You could do this by estimating their BMR, which depends on gender, age and body weight from standard tables, such as that shown below (which is for reference only - you do not need to know the figures, just be aware that BMR:
is higher in men than in women of the same body weight
increases with increasing body weight
decreases with age even if body weight remains constant
| age | body weight (kg) |
||||
50 |
60 |
70 |
80 |
90 |
|
| males | |||||
| 10-17 | 6.38 |
7.11 |
7.84 |
8.58 |
9.31 |
| 18-29 | 6.04 |
6.68 |
7.32 |
7.96 |
8.60 |
| 30-59 | 6.10 |
6.58 |
7.07 |
7.55 |
8.04 |
| > 60 | 4.87 |
5.43 |
6.00 |
6.56 |
7.13 |
| females | |||||
| 10-17 | 5.67 |
6.18 |
6.69 |
7.20 |
7.71 |
| 18-29 | 5.16 |
5.77 |
6.39 |
7.00 |
7.62 |
| 30-59 | 5.29 |
5.65 |
6.02 |
6.38 |
6.75 |
| > 60 | 4.69 |
5.12 |
5.56 |
6.00 |
6.44 |
Then you need to estimate their physical activity. The easiest way to do this is to keep a diary of activities (see the list of PAR for different activities above) and the time spent in each activity, so that you can calculate their PAL, and make an approximation of their DIT.
TEE = PAL x BMR + DIT
Why do you think BMR is higher in men than in women of the same body weight?

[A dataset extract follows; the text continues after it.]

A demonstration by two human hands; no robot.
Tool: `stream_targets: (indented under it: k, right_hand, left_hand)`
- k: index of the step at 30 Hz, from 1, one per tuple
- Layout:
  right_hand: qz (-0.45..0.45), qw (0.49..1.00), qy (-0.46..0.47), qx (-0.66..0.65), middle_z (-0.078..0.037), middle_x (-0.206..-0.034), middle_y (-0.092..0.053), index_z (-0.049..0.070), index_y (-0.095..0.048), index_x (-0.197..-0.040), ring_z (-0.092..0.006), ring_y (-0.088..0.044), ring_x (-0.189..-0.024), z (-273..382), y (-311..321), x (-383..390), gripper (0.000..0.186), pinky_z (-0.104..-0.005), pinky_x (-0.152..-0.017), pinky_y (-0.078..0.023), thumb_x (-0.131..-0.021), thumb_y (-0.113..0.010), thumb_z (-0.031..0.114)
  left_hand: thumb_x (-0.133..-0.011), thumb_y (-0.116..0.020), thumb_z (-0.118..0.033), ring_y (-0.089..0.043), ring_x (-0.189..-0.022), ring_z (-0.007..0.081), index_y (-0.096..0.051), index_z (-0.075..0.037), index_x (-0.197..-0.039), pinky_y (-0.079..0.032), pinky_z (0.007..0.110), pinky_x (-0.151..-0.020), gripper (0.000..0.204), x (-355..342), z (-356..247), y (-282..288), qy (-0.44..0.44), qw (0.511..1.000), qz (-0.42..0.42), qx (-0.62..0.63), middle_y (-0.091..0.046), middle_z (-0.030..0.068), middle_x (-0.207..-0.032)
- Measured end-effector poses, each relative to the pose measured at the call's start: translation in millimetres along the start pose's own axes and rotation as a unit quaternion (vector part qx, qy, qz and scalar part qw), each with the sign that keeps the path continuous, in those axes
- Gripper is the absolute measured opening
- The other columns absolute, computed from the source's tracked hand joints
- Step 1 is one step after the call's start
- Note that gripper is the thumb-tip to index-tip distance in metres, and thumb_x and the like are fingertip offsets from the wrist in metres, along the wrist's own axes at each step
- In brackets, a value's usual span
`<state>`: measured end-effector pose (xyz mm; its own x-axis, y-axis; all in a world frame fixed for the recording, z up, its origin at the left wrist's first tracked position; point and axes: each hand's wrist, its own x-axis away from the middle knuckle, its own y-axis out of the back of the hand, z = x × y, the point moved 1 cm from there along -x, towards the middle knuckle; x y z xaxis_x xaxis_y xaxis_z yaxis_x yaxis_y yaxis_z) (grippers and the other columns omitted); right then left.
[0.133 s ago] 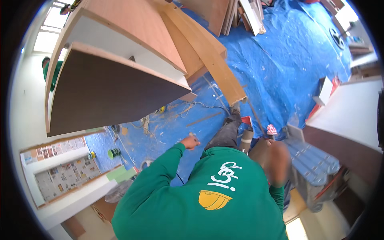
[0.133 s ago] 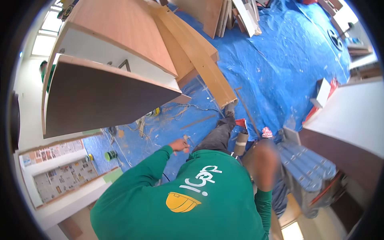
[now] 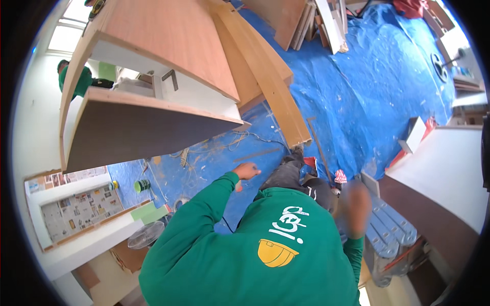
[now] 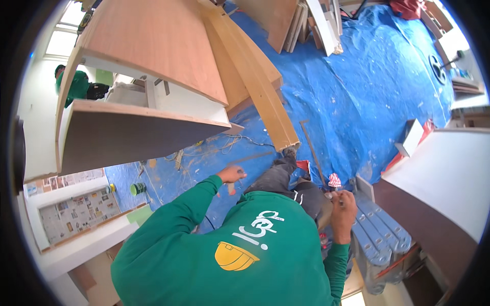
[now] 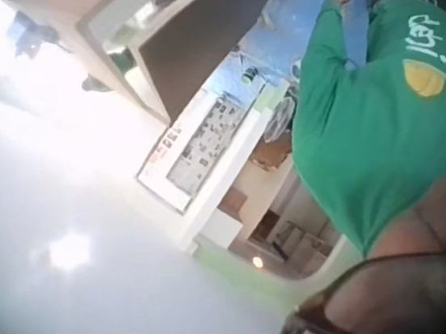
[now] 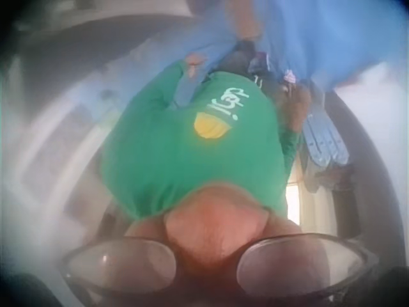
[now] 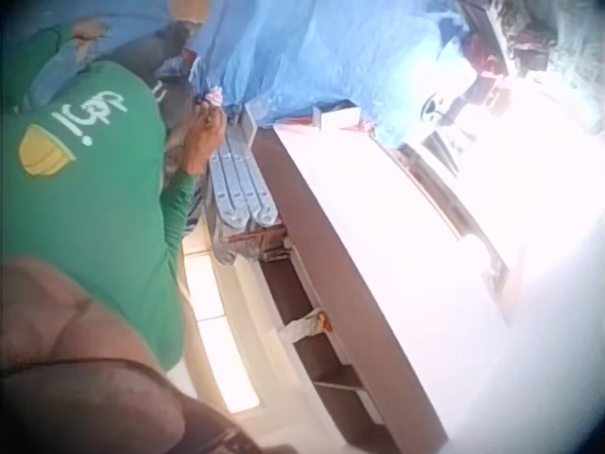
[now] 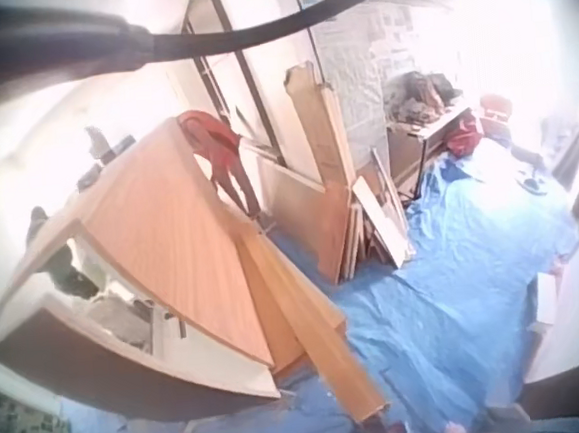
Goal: The person measures a wooden board using a metal square and marks it with a pencil. They then use a hand saw to cut the board along the marked line. Finally, the person carries the cut piece of wood and places it against a wall.
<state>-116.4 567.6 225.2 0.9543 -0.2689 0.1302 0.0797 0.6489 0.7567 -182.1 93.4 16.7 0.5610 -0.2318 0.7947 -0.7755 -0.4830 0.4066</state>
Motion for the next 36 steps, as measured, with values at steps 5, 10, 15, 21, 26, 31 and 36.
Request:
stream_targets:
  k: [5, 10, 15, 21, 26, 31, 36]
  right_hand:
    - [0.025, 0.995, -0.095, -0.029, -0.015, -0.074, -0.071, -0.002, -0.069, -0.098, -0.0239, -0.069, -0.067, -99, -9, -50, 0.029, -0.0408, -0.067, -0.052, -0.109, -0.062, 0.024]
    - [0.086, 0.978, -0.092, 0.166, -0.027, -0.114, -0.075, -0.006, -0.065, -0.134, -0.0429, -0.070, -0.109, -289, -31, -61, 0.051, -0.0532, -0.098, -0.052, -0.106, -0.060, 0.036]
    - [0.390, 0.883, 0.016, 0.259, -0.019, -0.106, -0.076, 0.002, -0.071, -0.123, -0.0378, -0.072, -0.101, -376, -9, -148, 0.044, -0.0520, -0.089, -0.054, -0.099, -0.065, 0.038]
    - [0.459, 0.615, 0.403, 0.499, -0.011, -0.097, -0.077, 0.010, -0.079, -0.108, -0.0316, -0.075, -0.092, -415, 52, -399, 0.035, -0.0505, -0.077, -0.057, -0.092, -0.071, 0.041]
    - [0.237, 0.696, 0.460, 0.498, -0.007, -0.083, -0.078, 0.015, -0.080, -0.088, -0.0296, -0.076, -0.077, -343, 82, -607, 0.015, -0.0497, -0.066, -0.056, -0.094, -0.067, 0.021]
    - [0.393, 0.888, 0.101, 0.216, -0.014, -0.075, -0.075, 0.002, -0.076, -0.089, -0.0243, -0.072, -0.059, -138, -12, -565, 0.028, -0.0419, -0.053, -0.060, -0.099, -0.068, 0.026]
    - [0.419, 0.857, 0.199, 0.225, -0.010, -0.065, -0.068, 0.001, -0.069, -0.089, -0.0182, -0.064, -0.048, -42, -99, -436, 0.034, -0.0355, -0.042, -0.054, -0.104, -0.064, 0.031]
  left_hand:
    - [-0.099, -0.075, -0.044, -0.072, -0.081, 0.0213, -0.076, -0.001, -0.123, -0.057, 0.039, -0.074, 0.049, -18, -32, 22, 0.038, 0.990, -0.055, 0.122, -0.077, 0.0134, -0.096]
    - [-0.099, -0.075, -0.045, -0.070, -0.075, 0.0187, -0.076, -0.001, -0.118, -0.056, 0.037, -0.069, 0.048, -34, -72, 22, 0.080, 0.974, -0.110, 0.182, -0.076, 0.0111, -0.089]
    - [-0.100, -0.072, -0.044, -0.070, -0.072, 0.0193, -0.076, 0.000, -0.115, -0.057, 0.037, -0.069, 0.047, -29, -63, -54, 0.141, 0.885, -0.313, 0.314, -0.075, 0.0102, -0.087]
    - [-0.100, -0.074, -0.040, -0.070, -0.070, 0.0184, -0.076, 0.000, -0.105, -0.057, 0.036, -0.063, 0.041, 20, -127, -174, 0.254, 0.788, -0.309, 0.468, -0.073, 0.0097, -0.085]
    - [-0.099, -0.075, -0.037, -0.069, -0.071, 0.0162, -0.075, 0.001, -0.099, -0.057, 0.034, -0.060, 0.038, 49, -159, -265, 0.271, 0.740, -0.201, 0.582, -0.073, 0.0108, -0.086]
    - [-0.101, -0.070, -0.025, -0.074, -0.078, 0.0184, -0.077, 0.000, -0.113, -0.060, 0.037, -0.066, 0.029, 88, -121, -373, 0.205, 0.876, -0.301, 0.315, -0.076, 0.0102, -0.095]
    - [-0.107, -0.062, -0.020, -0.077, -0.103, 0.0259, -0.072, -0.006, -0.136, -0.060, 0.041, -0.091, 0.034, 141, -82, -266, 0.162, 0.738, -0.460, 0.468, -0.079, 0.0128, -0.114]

There is a gender difference in
body composition - women have higher reserves of adipose tissue than do men
of the same weight. This is because women have evolved to have adequate reserves
of adipose tissue to permit then to carry a pregnancy and lactation during a
time when food was scarce.
Adipose tissue is metabolically active, but considerably less so per gram of tissue than muscle or other lean tissues. This is because ~80% of the mass of adipose tissue is triacylglycerol rather than metabolically active cytosol.
Why do you think BMR falls with increasing age, even if body weight remains unchanged?
Again this is due to changes in body composition. There is a gradual loss of active muscle with increasing age, and the development of larger reserves of triacylglycerol between muscle fibres.
Click here for an exercise on estimating energy requirements from an activity diary
Although a desirable level of physical activity for cardiovascular fitness and general health is 1.7 x BMR, the average in developed countries is only 1.4 x BMR. This means that energy requirements during the day, when we are physically active, are only about 40% more than when we are asleep. This raises a problem. Most people eat 2 or 3 times a day. How can they ensure a supply of metabolic fuels and so survive between meals?
What are the main metabolic fuels available to tissues?
The main metabolic fuels are glucose, fatty acids (either as free (non-esterified) fatty acids in the circulation or triacylglycerol in plasma lipoproteins) and ketone bodies.
What proportion of energy intake should ideally come from carbohydrates, fats and proteins?
Ideally the diet should provide 55% of energy from carbohydrate, 30% from fat and 15% from protein. (Average western diets provide more fat than this, about 40%, and this is associated with obesity and increased risk of cardiovascular disease and cancer)
The figure of 15% of energy from protein is about 2 x higher than the requirement for protein (see later exercises), but it reflects the average intake of protein in developed countries. Since there is no hazard in consuming this amount of protein, and no advantage in reducing the intake, there is not considered to be any need to change average protein intakes.
The key public health target is to reduce fat intake (and especially saturated fat, see later exercises), and replace it with carbohydrate (and increase the proportion of carbohydrate coming from starches, while reducing that from sugars).